*What to do:*
Quote exactly, and only, the lines of the material below from the line with "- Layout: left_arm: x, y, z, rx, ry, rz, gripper" through the line with "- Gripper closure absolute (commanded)".

***** Data below *****

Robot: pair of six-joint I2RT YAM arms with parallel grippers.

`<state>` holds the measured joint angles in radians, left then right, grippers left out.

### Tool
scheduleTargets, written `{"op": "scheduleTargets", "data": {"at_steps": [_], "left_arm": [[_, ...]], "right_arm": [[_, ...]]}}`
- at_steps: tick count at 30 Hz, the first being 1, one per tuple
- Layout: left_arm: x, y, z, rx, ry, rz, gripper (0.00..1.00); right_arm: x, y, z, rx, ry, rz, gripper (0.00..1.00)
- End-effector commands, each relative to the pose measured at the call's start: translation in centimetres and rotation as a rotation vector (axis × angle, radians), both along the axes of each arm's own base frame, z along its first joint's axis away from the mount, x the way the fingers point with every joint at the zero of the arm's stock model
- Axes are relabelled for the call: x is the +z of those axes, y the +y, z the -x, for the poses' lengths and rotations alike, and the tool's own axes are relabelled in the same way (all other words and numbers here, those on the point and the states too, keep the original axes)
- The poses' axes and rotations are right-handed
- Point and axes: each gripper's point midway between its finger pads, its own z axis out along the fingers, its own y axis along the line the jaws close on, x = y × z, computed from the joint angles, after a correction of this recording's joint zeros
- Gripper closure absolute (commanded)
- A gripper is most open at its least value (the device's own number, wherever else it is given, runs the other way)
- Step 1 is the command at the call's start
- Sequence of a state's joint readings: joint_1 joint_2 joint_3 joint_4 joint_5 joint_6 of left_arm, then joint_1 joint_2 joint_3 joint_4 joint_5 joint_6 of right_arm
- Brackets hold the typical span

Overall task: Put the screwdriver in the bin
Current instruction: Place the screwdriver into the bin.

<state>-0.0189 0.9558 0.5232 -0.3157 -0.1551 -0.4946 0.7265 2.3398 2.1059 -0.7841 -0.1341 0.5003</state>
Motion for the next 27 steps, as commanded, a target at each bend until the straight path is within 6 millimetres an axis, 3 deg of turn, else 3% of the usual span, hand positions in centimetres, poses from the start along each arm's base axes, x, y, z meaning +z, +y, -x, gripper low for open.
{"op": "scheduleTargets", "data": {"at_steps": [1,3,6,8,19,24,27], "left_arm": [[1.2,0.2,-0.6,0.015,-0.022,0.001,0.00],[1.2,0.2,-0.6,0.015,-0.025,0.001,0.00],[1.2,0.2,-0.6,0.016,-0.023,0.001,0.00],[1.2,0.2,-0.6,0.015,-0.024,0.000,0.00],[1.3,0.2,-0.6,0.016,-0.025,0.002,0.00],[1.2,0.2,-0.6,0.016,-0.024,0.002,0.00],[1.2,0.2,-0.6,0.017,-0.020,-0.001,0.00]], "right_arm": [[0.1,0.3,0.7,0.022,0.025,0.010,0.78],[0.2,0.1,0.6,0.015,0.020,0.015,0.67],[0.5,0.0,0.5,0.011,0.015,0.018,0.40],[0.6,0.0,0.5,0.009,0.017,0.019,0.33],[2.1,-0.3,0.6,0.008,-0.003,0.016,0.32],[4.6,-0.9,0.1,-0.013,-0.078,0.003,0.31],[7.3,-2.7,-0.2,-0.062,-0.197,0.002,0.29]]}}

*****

*Exercise output:*
- Layout: left_arm: x, y, z, rx, ry, rz, gripper (0.00..1.00); right_arm: x, y, z, rx, ry, rz, gripper (0.00..1.00)
- End-effector commands, each relative to the pose measured at the call's start: translation in centimetres and rotation as a rotation vector (axis × angle, radians), both along the axes of each arm's own base frame, z along its first joint's axis away from the mount, x the way the fingers point with every joint at the zero of the arm's stock model
- Axes are relabelled for the call: x is the +z of those axes, y the +y, z the -x, for the poses' lengths and rotations alike, and the tool's own axes are relabelled in the same way (all other words and numbers here, those on the point and the states too, keep the original axes)
- The poses' axes and rotations are right-handed
- Point and axes: each gripper's point midway between its finger pads, its own z axis out along the fingers, its own y axis along the line the jaws close on, x = y × z, computed from the joint angles, after a correction of this recording's joint zeros
- Gripper closure absolute (commanded)

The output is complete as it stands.